他依旧让她陪同外出,去那些觥筹交错的场合,扮演他合格的女伴。但在那些场合,他揽在她腰侧的手,力道似乎不再那么带着宣告意味的强硬,更像是一种……习惯性的禁锢。当有不长眼的人带着过于露骨的目光打量她时,他依旧会用冰冷的眼神逼退对方,但那眼神里,除了占有,似乎还掺杂了一丝连他自己都未曾察觉的、烦躁之外的东西。
林元元将这一切细微的变化尽收眼底,内心却如同被投入石子的古井,涟漪过后,是更深的沉寂与警惕。

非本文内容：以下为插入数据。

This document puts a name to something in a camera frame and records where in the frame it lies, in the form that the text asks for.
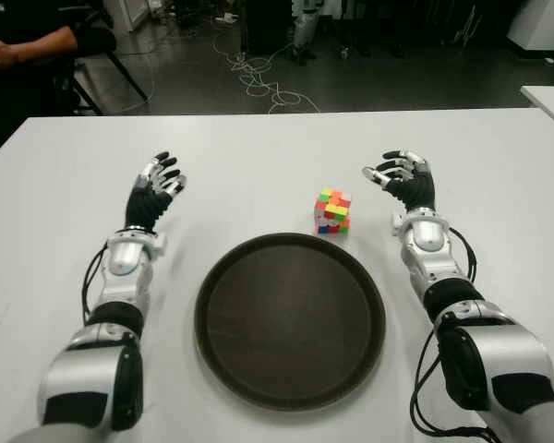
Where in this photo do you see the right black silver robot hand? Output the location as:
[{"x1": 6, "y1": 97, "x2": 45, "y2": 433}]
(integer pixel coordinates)
[{"x1": 361, "y1": 149, "x2": 438, "y2": 214}]

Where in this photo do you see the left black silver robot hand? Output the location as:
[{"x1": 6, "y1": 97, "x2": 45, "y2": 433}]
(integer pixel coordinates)
[{"x1": 125, "y1": 150, "x2": 188, "y2": 233}]

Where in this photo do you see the multicolour Rubik's cube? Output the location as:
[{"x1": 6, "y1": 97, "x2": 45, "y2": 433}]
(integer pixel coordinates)
[{"x1": 314, "y1": 186, "x2": 354, "y2": 236}]

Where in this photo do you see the person bare forearm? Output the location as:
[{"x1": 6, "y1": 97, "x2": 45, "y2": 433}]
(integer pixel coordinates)
[{"x1": 8, "y1": 26, "x2": 78, "y2": 65}]

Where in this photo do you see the dark brown round plate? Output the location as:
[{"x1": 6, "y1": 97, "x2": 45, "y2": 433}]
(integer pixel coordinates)
[{"x1": 194, "y1": 233, "x2": 387, "y2": 412}]

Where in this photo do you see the person torso in black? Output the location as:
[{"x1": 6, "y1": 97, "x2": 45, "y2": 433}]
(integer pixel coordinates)
[{"x1": 0, "y1": 0, "x2": 119, "y2": 156}]

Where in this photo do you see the white low cabinet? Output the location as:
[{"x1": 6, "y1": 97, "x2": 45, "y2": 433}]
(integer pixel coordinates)
[{"x1": 101, "y1": 0, "x2": 145, "y2": 33}]

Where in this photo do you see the black chair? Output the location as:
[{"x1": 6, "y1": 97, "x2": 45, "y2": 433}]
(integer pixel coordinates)
[{"x1": 50, "y1": 36, "x2": 150, "y2": 116}]

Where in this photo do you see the white side table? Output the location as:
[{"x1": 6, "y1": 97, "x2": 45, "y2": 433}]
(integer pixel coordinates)
[{"x1": 519, "y1": 84, "x2": 554, "y2": 139}]

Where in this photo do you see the white cabinet with black base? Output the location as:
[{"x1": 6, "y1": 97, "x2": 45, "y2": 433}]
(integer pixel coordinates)
[{"x1": 511, "y1": 0, "x2": 554, "y2": 53}]

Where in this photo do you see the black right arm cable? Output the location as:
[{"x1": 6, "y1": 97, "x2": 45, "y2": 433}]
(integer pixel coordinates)
[{"x1": 408, "y1": 224, "x2": 495, "y2": 443}]

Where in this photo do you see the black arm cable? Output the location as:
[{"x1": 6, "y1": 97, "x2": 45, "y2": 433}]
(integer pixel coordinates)
[
  {"x1": 80, "y1": 242, "x2": 110, "y2": 325},
  {"x1": 408, "y1": 224, "x2": 495, "y2": 443}
]

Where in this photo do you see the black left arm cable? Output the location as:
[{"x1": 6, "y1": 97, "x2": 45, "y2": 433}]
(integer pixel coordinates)
[{"x1": 80, "y1": 242, "x2": 110, "y2": 325}]

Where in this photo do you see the white floor cable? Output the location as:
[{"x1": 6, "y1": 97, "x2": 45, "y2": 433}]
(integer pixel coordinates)
[{"x1": 211, "y1": 27, "x2": 325, "y2": 114}]

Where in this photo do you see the leaning metal frame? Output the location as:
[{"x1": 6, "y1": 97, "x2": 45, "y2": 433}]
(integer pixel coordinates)
[{"x1": 451, "y1": 0, "x2": 485, "y2": 48}]

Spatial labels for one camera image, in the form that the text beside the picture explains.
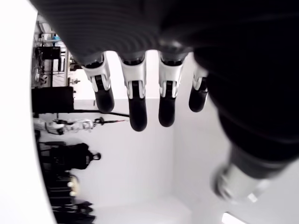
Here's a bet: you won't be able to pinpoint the black monitor screen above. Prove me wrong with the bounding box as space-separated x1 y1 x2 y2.
36 46 61 60

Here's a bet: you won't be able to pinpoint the black stacked chairs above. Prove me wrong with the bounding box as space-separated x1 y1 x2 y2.
43 170 97 224

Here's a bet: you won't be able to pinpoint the black cabinet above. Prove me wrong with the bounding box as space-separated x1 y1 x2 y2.
31 86 75 115

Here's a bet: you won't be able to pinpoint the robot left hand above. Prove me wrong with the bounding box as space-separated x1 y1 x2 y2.
30 0 299 209

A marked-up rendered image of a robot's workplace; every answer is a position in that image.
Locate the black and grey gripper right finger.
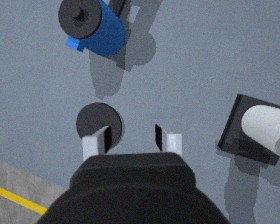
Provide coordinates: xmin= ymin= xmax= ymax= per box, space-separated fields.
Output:
xmin=155 ymin=124 xmax=182 ymax=158

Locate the dark grey round disc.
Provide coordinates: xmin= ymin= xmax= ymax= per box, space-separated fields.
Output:
xmin=76 ymin=102 xmax=122 ymax=146

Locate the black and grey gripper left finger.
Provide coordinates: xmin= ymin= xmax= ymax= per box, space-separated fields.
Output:
xmin=82 ymin=126 xmax=112 ymax=161

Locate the blue and black kettle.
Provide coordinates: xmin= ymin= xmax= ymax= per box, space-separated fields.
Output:
xmin=58 ymin=0 xmax=126 ymax=56

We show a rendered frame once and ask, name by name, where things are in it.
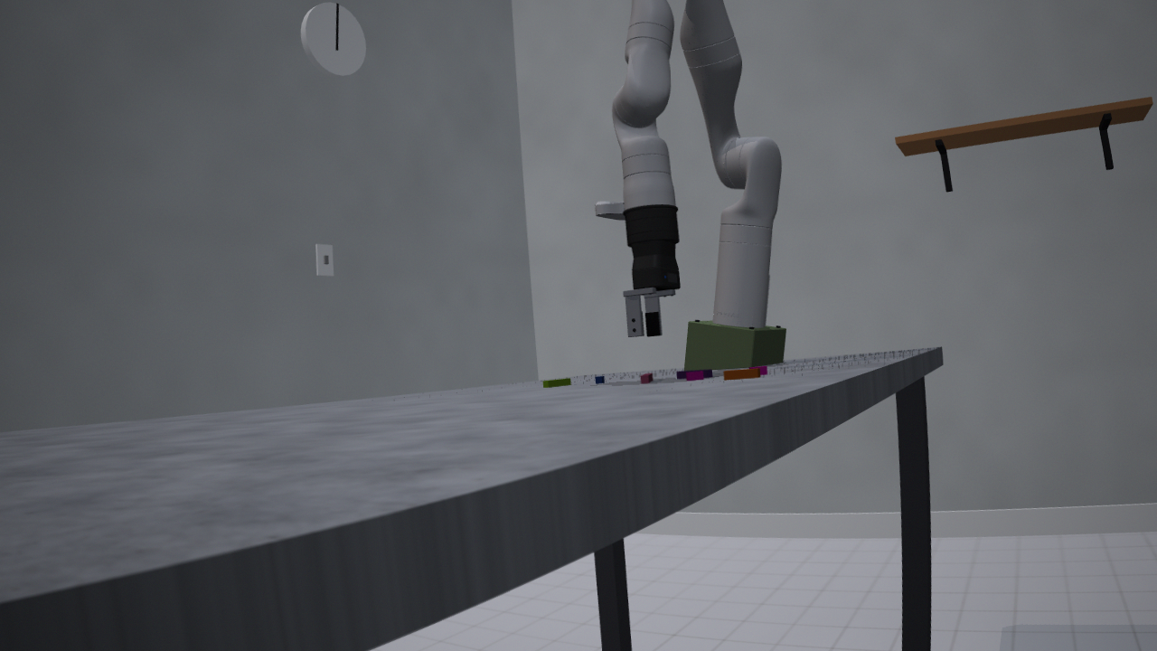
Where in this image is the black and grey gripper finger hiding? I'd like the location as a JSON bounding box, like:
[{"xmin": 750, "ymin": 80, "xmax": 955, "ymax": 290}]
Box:
[
  {"xmin": 644, "ymin": 289, "xmax": 675, "ymax": 336},
  {"xmin": 622, "ymin": 288, "xmax": 656, "ymax": 336}
]

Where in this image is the orange rod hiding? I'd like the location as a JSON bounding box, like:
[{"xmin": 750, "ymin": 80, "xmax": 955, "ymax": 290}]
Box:
[{"xmin": 724, "ymin": 368, "xmax": 760, "ymax": 380}]

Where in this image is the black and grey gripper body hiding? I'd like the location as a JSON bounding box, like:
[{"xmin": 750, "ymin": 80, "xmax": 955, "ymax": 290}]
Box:
[{"xmin": 595, "ymin": 172, "xmax": 681, "ymax": 291}]

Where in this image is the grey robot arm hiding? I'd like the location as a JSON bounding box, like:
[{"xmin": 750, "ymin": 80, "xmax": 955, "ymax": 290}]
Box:
[{"xmin": 612, "ymin": 0, "xmax": 782, "ymax": 328}]

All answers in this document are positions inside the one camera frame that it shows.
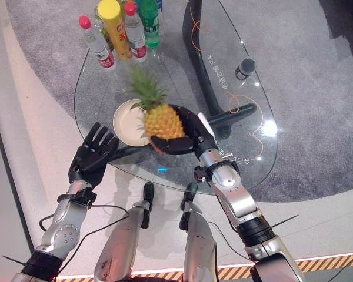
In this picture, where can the silver left robot leg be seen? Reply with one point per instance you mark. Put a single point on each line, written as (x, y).
(122, 232)

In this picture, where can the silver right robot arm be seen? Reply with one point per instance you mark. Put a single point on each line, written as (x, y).
(247, 217)

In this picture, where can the tall water bottle red cap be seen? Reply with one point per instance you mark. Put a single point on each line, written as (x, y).
(135, 32)

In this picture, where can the small water bottle red cap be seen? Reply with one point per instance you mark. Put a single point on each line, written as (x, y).
(97, 44)

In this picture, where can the small dark glass jar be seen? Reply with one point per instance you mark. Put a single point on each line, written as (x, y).
(245, 68)

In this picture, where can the yellow black hazard tape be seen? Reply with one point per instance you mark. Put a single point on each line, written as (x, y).
(326, 262)

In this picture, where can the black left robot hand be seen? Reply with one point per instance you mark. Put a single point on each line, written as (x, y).
(91, 155)

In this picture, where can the grey carpet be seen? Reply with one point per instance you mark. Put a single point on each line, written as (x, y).
(306, 102)

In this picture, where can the yellow cylindrical can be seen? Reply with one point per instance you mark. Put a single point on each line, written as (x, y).
(116, 29)

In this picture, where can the dark green table base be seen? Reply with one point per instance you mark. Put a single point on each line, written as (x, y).
(207, 76)

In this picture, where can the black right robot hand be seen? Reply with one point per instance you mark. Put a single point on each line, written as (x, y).
(191, 129)

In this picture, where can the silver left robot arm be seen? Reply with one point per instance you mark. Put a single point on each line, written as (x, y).
(57, 226)

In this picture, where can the silver robot leg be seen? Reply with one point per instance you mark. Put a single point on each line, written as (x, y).
(122, 232)
(197, 238)

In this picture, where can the silver right robot leg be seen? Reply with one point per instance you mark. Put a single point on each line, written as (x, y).
(197, 238)

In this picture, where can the green plastic soda bottle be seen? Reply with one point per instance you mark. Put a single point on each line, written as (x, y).
(150, 23)

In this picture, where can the yellow pineapple with green crown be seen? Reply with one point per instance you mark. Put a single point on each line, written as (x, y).
(156, 113)

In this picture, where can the white round plate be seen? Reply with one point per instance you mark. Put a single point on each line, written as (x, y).
(130, 122)

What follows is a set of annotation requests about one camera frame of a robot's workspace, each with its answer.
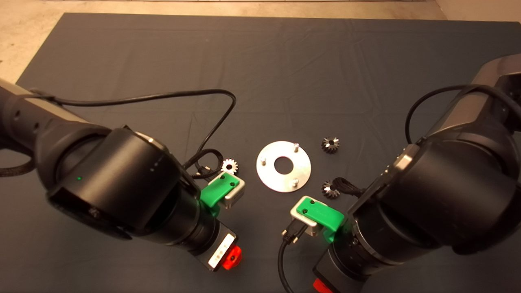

她不会天真到认为那是温柔的萌芽。那更像是猛兽在撕咬猎物时,偶尔收起利爪的片刻迟疑,源于某种连猛兽自身都无法理解的本能,而非善意的改变。她依旧沉默,依旧顺从,但那份顺从之下,是愈发冰冷的清醒和一丝不敢放松的、观察者的审慎。她为他包扎伤口的那一晚,像是一个意外打开的潘多拉魔盒,释放出的并非希望,而是更浓稠的、纠缠不清的迷雾,让她更加看不清前方的路,也更加恐惧脚下可能存在的深渊。
这天下午,吴凛心情似乎不错。他难得地没有处理公务,也没有要求林元元必须待在他视线范围内,而是独自在书房待了很久。傍晚时分,他让人叫林元元去三楼那间她从未踏足过的阳光花房。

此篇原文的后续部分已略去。